### ABOUT THIS TASK:
Take each line of the entries below that contains "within" and copy it.

### DATA LISTING:

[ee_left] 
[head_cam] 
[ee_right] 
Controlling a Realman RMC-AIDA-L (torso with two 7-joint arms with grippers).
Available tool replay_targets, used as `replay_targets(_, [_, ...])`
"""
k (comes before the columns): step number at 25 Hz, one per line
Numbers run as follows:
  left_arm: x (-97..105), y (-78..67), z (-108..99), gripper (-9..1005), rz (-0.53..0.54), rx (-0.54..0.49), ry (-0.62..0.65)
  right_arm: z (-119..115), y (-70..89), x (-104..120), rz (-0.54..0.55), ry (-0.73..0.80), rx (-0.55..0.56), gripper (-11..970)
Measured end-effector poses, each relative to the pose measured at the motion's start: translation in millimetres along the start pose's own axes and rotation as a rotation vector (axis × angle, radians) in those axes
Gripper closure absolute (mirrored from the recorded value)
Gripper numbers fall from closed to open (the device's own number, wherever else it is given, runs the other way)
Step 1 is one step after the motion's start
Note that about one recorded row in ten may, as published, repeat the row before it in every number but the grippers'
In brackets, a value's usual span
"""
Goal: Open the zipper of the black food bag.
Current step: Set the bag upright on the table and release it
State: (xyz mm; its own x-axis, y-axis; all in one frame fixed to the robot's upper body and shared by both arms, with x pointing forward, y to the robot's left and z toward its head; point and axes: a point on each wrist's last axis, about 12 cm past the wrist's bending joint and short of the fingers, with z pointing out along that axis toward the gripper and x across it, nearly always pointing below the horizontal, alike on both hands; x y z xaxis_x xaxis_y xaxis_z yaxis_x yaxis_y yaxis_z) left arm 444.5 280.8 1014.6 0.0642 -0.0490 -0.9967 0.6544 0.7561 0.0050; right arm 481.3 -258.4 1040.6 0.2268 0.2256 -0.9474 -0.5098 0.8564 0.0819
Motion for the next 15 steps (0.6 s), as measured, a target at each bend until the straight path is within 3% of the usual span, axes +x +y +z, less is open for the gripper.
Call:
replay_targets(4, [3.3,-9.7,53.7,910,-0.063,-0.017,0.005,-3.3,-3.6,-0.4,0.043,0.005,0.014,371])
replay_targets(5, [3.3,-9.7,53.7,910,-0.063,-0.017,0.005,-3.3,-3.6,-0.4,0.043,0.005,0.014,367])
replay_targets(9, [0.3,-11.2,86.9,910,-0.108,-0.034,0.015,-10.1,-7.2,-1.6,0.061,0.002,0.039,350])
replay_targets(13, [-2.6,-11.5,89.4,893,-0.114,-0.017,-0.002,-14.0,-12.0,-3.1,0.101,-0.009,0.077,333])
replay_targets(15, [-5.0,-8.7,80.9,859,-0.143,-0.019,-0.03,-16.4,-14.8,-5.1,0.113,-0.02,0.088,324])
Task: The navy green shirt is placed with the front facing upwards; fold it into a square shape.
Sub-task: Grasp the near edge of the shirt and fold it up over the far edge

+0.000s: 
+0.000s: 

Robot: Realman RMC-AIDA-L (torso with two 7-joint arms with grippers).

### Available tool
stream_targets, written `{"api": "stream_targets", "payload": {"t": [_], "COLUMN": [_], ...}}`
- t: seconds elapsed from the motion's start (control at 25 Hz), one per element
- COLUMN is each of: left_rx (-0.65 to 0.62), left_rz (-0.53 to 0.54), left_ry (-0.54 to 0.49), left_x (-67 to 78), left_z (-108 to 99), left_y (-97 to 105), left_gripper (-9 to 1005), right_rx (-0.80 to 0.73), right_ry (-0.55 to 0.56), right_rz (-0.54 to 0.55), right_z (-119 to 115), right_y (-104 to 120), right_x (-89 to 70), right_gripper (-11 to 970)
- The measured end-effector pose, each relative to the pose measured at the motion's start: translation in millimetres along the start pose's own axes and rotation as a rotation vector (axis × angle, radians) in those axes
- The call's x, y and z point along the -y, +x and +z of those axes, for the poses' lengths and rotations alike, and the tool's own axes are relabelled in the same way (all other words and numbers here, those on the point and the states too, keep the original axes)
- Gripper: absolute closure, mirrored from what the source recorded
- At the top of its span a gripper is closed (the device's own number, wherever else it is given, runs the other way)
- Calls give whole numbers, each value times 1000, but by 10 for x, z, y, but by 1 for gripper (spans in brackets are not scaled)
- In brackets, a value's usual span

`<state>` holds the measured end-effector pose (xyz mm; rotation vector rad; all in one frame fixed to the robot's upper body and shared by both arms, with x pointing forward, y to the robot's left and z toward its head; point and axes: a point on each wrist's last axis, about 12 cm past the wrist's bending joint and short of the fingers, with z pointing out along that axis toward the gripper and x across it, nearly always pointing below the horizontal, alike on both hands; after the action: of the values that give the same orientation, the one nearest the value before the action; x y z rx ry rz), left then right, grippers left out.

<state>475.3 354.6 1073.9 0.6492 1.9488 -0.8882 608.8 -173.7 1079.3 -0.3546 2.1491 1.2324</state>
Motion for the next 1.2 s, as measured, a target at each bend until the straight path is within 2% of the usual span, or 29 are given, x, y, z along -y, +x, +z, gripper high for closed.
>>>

### SOLUTION FOR THIS EXERCISE:
Motion for the next 15 steps (0.6 s), as measured, a target at each bend until the straight path is within 3% of the usual span, axes +x +y +z, less is open for the gripper.
Motion for the next 1.2 s, as measured, a target at each bend until the straight path is within 2% of the usual span, or 29 are given, x, y, z along -y, +x, +z, gripper high for closed.

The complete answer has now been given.